米ウィスコンシン州議会:原子力発電所の新設モラトリアムを超党派で撤回
米国中西部に位置するウィスコンシン州の議会下院は1月12日、約30年前に制定した原子力発電所の新設モラトリアムを撤回する法案を超党派で可決した。米国では環境保護庁(EPA)が2015年8月、各州の発電設備から出る温室効果ガスの排出量削減を目標に、各州政府に対して石炭火力を規制したエネルギー計画を作成するよう指示。同州では2030年までにCO2排出量を41%削減しなければならず、これは米国内で6番目に高い削減幅となっている。このため、安全かつ環境に優しいエネルギーを手ごろな価格で確保する必要が発生。エネルギー・オプションを多様化するため、労働組合やエネルギー関係者、州議会の共和・民主の両党議員が結束して原子力発電所新設の実行可能性調査を可能にする同法案を後押ししたとしている。ただし、同法案が州法として成立するには、州議会上院の承認と州知事の署名が必要。また、いかなる発電設備を建設するにも州の公益事業委員会(PSC)が承認する必要があり、新たな原子力発電オプションでは高い経済性と安全性が求められるとしている。

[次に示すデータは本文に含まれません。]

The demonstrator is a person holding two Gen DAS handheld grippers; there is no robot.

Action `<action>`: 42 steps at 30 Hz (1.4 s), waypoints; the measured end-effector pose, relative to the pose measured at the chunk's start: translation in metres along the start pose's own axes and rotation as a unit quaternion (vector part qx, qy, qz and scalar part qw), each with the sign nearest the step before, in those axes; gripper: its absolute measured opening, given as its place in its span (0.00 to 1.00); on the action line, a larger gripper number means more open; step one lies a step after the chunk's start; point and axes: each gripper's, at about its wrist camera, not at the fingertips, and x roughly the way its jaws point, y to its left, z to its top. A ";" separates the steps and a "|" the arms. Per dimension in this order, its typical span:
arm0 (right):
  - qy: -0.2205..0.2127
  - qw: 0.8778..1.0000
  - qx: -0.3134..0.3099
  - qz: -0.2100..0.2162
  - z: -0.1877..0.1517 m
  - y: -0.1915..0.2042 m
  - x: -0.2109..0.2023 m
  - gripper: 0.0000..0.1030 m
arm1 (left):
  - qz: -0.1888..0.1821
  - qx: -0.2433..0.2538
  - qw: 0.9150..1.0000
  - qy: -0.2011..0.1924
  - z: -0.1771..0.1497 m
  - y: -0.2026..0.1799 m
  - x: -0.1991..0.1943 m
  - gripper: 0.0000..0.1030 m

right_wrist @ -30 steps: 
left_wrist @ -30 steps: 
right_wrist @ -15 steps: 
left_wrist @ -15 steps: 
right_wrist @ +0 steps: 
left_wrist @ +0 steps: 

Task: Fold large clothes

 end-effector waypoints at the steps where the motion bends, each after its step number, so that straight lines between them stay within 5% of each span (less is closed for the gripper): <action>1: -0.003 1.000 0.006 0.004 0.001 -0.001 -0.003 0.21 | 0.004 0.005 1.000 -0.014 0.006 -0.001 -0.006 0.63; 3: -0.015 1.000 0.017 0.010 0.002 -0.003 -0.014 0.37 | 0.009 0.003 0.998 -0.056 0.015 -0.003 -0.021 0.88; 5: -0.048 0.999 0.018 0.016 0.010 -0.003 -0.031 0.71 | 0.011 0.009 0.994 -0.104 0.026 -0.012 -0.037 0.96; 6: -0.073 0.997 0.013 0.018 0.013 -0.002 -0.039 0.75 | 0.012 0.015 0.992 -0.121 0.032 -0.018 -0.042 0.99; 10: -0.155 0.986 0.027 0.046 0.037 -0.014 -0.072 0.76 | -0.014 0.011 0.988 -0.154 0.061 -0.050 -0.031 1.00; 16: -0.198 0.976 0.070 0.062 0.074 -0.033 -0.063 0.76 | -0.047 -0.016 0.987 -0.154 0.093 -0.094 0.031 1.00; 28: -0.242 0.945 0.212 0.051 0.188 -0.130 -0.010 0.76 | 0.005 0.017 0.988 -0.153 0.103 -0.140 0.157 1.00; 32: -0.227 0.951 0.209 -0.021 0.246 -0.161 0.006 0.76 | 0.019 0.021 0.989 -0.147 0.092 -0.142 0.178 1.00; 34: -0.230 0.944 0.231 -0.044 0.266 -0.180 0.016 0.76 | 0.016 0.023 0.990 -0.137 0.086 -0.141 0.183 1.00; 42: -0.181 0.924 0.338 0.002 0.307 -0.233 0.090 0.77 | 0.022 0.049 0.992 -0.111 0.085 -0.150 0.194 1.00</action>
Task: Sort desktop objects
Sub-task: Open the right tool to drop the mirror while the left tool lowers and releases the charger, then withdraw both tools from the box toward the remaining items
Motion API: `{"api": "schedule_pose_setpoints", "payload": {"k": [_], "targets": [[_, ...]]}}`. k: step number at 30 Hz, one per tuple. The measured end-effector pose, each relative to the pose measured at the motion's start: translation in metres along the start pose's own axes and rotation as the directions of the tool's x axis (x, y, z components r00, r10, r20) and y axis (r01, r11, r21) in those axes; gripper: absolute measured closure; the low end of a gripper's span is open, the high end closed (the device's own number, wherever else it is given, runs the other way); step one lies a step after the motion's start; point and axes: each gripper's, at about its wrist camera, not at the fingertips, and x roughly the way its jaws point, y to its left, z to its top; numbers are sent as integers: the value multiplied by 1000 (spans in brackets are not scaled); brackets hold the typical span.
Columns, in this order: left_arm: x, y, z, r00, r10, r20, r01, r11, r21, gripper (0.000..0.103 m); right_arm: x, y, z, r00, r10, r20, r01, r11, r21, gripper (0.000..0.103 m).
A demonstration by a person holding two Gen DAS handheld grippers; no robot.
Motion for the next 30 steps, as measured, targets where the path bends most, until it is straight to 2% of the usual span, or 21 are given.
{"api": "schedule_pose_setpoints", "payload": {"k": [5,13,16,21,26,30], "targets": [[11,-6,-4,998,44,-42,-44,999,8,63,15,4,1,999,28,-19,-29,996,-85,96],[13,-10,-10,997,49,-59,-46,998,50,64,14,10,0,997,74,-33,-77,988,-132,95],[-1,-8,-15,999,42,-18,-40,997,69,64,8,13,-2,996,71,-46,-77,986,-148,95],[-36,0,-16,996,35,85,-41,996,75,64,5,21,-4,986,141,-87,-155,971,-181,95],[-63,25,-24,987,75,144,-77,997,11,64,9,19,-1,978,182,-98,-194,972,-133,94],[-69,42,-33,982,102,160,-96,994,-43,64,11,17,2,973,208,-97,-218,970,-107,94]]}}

今回の法案を支持したS.アレン議員によると、新設モラトリアムは廃棄物の貯蔵や安全性に対する懸念から1982年に制定されたもので、その後30年あまりが経過した。「近年は新たな技術が安全に活用できると理解しており、もしそうであるなら我々も原子力オプションを検討すべきだ」と指摘した。J.マッコ議員も、貯蔵施設の安全性は大幅に改善されたと明言。今回の法案によって、ウィスコンシン州は原子力における全米リーダーになり得るとコメントした。
同州ではかつて、ラクロス、ザイオンなどの原子力発電所が稼働していたが、現在では、ポイントビーチ原子力発電所の2基(各50万kW級PWR)が稼働するのみ。2014年5月に同州で運転状況が良好なキウォーニ原子力発電所を閉鎖したドミニオン社は、「ウィスコンシンを含む中西部12州の経済規模では原子力を拡大するのは難しい」と述べ、同地域内の電力卸売価格の低迷を原因として指摘していた。